Bunun bir istisnasını, Osmanlı Köyü ile ilgili yazımda görmüştüm. O zaman çok duygulanmış olduğumu saklamayacağım.
* * *
Bütün bu girizgahı yapmama Hıncal Uluç'un geçen cuma köşesindeki bir yazısı neden oldu.
Sevgili Hıncal, adımı anarak, Leonardo da Vinci'nin Haliç köprüsü projesi ile ilgili yazıma değinmiş. Buna destek olunmasını istemiş. Tıpkı benim yaptığım gibi. Ben de o haberi ilk kez Yeni Şafak'ta okumuş ve haberin mahrecini belirterek bir destek yazısı kaleme almıştım. Sadece bunun doğru olduğunu düşünerek bu desteği vermiştim.
Şimdi ben de Hıncal'ın desteğini görmekten son derece mutluyum.

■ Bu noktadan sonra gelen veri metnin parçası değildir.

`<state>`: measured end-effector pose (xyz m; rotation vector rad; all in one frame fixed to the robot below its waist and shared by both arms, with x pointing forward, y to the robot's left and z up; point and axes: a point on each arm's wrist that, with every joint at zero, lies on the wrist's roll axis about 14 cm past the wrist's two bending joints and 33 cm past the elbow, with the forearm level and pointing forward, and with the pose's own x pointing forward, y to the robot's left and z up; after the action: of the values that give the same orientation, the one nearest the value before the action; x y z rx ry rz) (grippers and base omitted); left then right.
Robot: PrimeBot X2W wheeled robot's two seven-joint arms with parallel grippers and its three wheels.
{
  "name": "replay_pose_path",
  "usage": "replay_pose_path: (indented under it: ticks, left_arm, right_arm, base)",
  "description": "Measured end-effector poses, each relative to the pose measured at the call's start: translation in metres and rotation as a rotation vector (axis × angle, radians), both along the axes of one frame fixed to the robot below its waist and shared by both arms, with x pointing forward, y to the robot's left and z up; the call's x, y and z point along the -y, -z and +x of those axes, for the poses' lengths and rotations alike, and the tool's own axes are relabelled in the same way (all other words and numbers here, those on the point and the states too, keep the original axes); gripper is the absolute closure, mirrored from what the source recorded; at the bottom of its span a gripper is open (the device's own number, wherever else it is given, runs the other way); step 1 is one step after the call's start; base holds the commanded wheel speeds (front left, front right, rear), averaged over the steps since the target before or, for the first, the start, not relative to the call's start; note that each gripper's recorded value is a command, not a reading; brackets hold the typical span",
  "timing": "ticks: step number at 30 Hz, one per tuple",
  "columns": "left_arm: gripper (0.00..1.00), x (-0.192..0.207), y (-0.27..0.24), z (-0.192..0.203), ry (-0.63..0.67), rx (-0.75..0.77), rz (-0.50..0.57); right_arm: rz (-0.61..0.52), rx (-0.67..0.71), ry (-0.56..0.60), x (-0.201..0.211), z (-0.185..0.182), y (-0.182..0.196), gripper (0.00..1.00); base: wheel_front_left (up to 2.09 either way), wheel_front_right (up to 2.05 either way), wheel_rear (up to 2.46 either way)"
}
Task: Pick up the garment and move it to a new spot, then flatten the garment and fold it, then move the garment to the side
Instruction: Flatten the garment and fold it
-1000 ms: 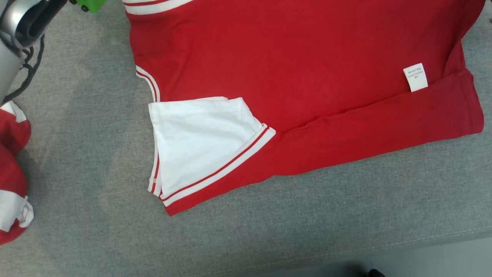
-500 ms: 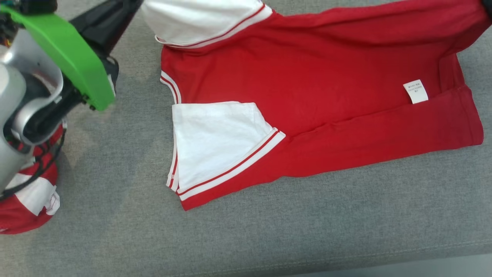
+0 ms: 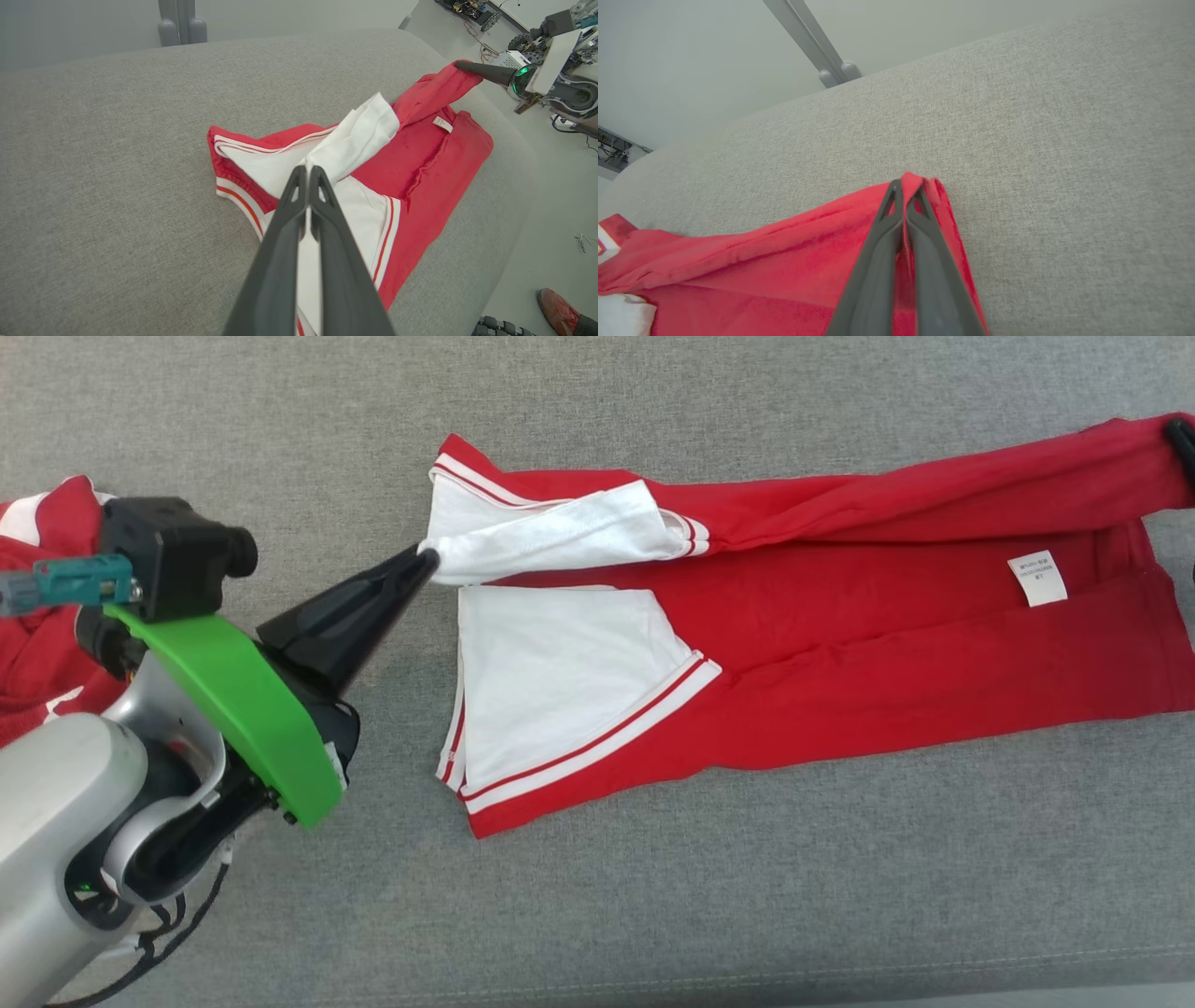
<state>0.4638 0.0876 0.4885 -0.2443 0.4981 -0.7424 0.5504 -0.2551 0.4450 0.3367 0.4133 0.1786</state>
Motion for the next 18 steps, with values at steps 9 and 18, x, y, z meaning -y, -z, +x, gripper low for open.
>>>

Bunun için minnettarım.
Ama asıl minnetim, bir başka yazı işçisinin söylediklerini, hiç gocunmadan, köşesine taşımış olması. İşte benim bildiğim ve sevdiğim Hıncal da bu. Doğru bildiğini, doğru düşündüğünü başka hiçbir şeye bakmadan yazıp çizen direk gibi bir adam.
Mecelle'de kötü örnek, örnek oluşturmaz anlamına "sui-misal emsal teşkil etmez" diye bir laf vardır. Bense bu yazıyı, "hüsnü-misal emsal oluştursun" diye yazdım.